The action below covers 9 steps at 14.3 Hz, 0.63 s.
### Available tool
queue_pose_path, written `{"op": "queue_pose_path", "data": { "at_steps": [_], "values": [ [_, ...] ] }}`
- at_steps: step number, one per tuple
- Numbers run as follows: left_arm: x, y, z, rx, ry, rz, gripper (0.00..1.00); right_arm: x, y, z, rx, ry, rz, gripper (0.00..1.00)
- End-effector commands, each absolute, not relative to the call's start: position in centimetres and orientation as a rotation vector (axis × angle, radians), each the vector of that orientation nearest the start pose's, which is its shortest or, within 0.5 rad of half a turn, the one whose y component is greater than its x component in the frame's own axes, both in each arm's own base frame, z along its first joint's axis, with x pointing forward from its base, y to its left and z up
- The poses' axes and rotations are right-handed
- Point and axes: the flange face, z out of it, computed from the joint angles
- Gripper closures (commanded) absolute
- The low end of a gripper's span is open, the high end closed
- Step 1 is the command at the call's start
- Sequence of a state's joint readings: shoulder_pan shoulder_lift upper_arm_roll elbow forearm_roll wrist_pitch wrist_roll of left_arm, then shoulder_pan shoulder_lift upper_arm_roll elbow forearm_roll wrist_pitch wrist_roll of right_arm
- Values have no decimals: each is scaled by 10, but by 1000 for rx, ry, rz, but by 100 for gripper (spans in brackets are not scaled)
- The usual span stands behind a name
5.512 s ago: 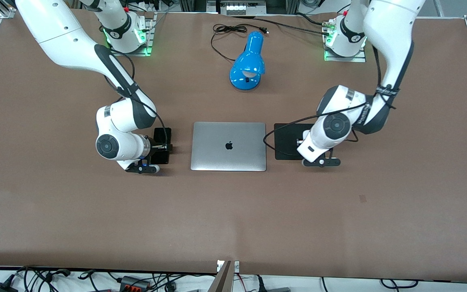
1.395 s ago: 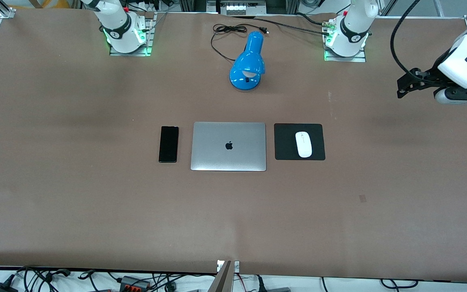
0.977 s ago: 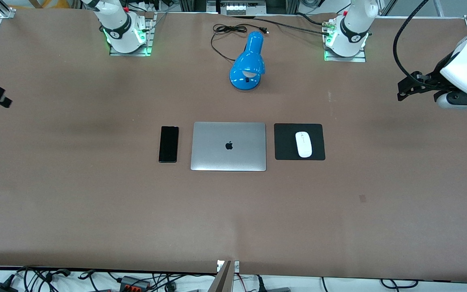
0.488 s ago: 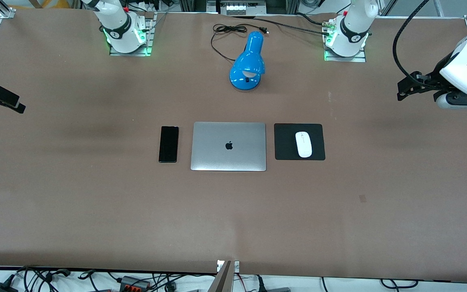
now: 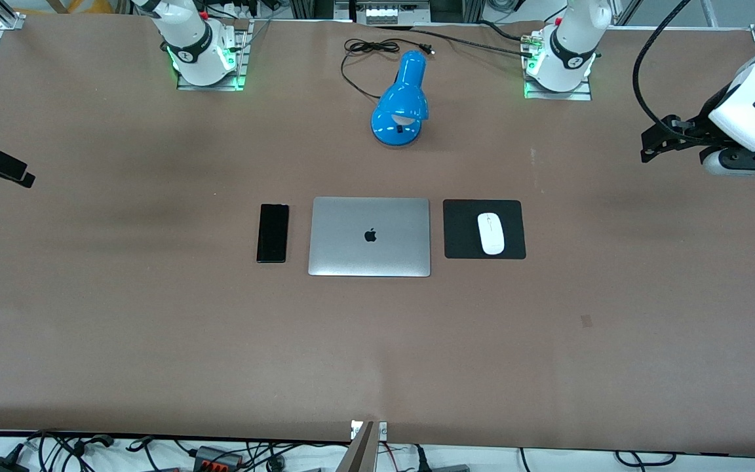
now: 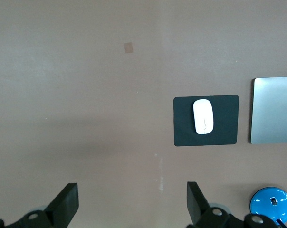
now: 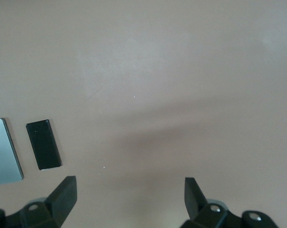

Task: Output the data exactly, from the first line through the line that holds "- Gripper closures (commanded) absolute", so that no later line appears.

Solved exercise:
The action below covers 9 steps at 14.3 Hz, 0.63 s.
### Available tool
queue_pose_path, written `{"op": "queue_pose_path", "data": { "at_steps": [_], "values": [ [_, ...] ] }}`
- at_steps: step number, one per tuple
- Numbers run as follows: left_arm: x, y, z, rx, ry, rz, gripper (0.00..1.00); right_arm: x, y, z, rx, ry, rz, gripper (0.00..1.00)
- End-effector commands, each absolute, not relative to the call's start: position in centimetres and orientation as a rotation vector (axis × angle, radians), each the vector of that orientation nearest the start pose's, which is its shortest or, within 0.5 rad of half a turn, the one whose y component is greater than its x component in the frame's own axes, both in each arm's own base frame, z along its first joint's axis, with x pointing forward from its base, y to its left and z up
- The poses' axes and rotations are right-handed
- Point and axes: the flange face, z out of it, computed from the joint angles
- Gripper closures (commanded) absolute

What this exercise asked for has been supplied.